BEGIN DATA FOR THIS TASK

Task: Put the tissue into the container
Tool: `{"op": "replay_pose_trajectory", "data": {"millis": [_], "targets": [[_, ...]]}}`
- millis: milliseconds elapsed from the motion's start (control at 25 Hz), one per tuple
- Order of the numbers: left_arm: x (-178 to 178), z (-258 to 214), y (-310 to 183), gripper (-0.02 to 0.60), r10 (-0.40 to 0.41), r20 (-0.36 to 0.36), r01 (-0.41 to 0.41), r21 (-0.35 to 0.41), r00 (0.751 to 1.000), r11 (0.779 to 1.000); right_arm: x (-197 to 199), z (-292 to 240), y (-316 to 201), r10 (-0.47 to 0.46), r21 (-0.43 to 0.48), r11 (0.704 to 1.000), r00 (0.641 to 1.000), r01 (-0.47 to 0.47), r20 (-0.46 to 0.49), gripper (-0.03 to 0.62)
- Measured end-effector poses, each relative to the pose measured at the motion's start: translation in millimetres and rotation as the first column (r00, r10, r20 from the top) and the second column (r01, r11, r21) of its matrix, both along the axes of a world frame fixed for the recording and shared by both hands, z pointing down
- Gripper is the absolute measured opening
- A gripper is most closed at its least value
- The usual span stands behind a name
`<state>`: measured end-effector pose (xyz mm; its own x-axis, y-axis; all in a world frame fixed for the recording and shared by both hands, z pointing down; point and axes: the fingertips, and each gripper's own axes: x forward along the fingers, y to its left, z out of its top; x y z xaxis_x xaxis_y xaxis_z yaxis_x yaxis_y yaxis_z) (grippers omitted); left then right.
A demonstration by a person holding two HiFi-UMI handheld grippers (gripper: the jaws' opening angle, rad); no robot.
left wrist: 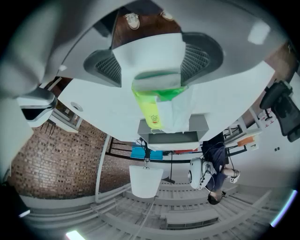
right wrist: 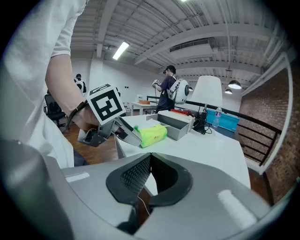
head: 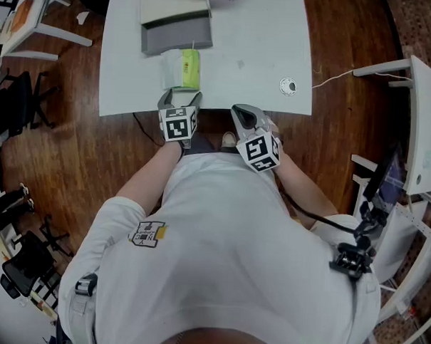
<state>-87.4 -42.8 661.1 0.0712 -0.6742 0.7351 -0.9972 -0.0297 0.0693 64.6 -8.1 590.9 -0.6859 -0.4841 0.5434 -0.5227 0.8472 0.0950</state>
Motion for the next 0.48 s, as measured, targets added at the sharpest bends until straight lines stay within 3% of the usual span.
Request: {"op": "replay_pose_trajectory", "data": {"millis": [280, 480], "targets": [[-11.9, 5.6, -10.6, 0.457, -0.047, 0.060, 0.048, -0.023, 0.997, 0.999, -17.1, 1.7, -22.6, -0.027, 0.001, 1.000, 0.999, 0.028, -0.021, 0.002], [-35.3, 10.7, -12.8, 0.463, 0.012, 0.091, -0.008, -0.039, 0.996, 0.999, -46.8, 0.6, -53.8, -0.058, 0.009, 0.998, 0.997, 0.058, -0.050, 0.020]]}}
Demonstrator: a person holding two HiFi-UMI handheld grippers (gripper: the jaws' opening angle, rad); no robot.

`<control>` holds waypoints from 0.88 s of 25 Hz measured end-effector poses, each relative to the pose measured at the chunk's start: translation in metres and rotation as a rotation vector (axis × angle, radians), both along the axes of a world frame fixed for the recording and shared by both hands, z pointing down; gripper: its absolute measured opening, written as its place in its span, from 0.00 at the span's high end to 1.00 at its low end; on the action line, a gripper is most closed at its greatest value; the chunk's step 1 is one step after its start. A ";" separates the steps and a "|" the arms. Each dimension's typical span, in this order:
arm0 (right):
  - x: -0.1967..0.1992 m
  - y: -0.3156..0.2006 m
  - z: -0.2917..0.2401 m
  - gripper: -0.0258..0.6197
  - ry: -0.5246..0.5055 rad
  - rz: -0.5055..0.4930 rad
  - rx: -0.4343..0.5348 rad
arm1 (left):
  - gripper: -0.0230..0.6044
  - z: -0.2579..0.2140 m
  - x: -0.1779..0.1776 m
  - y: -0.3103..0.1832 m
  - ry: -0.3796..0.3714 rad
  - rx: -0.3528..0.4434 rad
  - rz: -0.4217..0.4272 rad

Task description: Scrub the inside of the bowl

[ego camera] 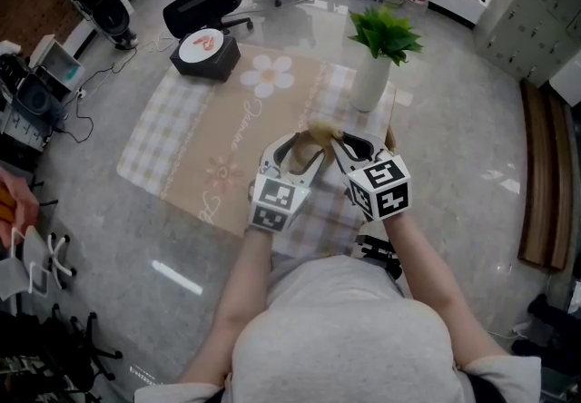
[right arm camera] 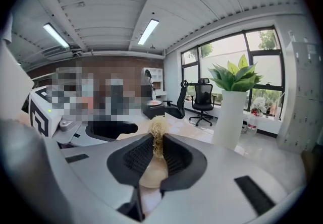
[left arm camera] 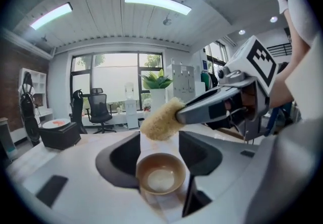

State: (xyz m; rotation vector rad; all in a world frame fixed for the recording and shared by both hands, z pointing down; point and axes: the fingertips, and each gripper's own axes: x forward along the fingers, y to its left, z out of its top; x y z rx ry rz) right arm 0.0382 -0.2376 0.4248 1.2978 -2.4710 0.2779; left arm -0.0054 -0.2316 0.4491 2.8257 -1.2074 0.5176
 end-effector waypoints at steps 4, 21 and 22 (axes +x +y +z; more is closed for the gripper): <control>-0.003 0.000 -0.011 0.87 -0.024 0.009 0.068 | 0.72 -0.013 -0.004 -0.002 0.033 0.052 -0.046; -0.012 0.009 -0.030 0.87 -0.098 0.018 0.243 | 0.95 -0.044 -0.016 -0.001 0.111 0.181 -0.120; -0.012 0.009 -0.031 0.87 -0.101 0.021 0.252 | 0.95 -0.045 -0.015 -0.001 0.112 0.186 -0.119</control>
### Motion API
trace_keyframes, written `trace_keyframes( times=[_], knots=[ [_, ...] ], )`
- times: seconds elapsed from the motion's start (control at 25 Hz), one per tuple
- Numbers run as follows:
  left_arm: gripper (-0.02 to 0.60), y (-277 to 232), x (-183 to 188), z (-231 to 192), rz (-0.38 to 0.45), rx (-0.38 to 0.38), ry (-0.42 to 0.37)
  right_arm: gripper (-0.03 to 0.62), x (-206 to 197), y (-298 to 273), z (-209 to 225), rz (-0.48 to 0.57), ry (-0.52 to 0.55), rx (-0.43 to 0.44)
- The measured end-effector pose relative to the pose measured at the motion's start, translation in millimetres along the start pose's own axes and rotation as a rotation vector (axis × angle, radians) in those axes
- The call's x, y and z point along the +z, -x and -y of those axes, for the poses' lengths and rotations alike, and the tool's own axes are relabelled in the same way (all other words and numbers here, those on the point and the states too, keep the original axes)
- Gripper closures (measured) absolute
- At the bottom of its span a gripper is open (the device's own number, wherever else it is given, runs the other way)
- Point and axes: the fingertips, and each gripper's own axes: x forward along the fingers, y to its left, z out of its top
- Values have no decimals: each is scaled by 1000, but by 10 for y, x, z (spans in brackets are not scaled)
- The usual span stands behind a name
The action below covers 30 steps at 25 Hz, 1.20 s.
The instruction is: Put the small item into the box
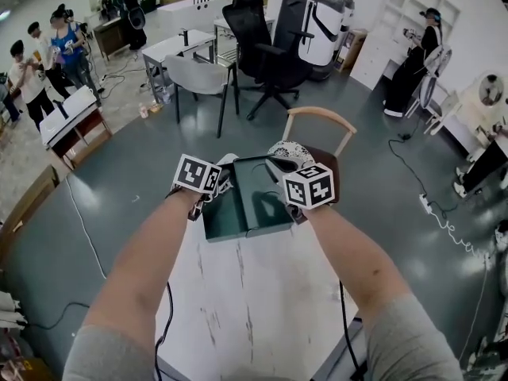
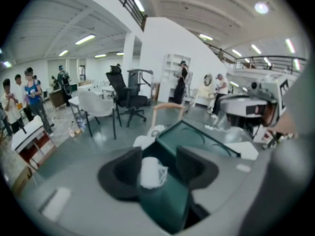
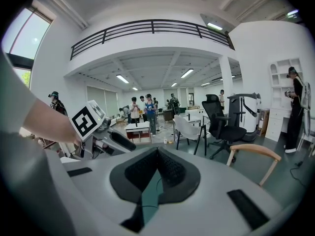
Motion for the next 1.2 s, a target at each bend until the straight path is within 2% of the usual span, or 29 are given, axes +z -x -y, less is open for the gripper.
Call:
trace_keyframes(
  times=[0.44,0.84,1.04,1.2],
  knots=[
    [357,880,290,207,113,-33,-6,586,367,566,-373,1,-1,-36],
    [396,1925,312,364,221,-71,-10,586,512,1248,-889,-3,-18,-97],
    [434,2344,235,683,266,-106,-45,586,471,1592,-1089,7,-36,-123],
    [469,2665,137,989,316,-121,-16,586,425,1787,-1320,19,-51,-95]
  ],
)
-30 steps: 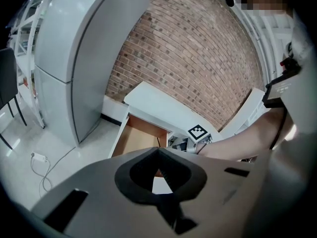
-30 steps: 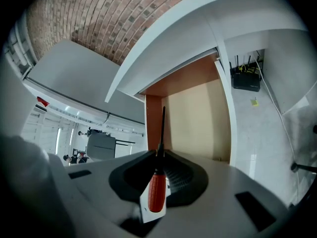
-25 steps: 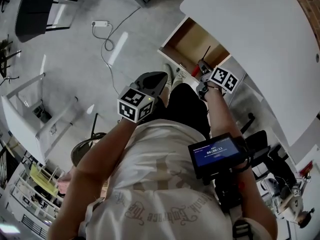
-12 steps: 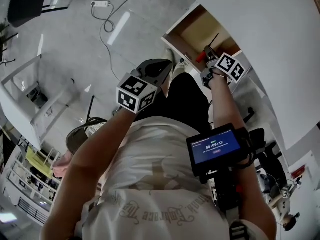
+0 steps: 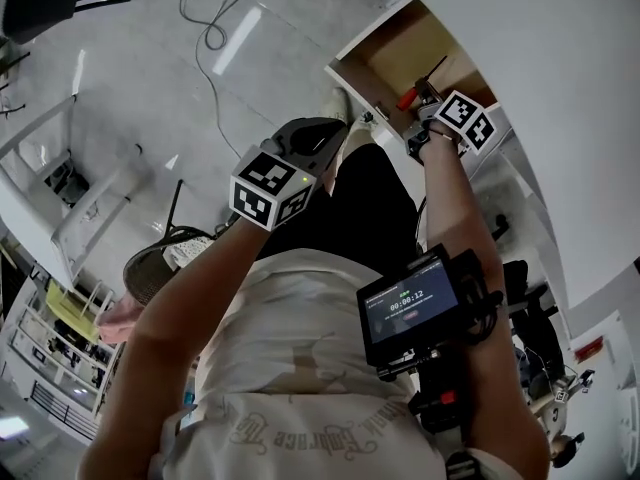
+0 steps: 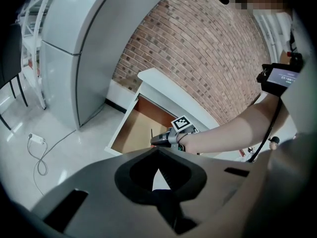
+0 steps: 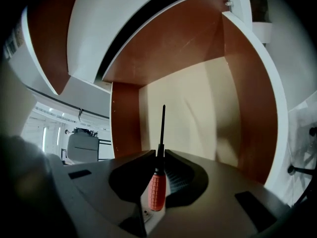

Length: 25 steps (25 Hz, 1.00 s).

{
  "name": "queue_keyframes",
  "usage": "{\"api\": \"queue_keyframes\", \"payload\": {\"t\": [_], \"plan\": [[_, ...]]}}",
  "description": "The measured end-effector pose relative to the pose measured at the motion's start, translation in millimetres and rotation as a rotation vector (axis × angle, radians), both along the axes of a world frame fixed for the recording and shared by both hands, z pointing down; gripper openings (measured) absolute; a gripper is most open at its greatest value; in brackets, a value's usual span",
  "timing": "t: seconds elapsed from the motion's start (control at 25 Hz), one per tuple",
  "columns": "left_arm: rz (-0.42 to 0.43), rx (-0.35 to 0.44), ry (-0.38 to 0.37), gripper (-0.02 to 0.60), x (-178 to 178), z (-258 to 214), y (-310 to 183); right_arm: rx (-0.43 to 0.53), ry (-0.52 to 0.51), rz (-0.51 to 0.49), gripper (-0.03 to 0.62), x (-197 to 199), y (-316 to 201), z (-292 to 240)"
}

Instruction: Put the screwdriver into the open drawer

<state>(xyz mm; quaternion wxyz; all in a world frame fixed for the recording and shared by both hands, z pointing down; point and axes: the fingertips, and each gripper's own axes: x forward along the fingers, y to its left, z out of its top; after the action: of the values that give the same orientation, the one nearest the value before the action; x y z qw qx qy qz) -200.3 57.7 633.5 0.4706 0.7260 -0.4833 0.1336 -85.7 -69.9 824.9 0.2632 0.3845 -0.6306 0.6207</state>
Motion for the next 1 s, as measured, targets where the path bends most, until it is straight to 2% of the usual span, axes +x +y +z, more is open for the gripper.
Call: {"api": "queue_keyframes", "payload": {"t": [0.36, 0.72, 1.0], "plan": [[-0.045, -0.020, 0.031, 0.020, -7, 17, 7, -0.008, 0.053, 0.017, 0.067, 0, -12, 28], [-0.099, -0.045, 0.022, 0.020, -24, 30, 18, -0.039, 0.087, -0.014, 0.067, -1, -11, 49], [-0.102, -0.053, 0.030, 0.020, -24, 34, 20, -0.045, 0.106, -0.023, 0.067, -1, -10, 59]]}}
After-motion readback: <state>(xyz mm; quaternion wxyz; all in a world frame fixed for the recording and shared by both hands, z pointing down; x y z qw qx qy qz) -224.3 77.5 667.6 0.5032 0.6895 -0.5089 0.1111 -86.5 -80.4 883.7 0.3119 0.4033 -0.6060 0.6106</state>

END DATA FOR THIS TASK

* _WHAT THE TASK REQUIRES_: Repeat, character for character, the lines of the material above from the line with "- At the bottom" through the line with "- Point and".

* _SOLUTION TO THE PROBLEM_:
- At the bottom of its span a gripper is open (the device's own number, wherever else it is given, runs the other way)
- Point and axes: the fingertips, and each gripper's own axes: x forward along the fingers, y to its left, z out of its top

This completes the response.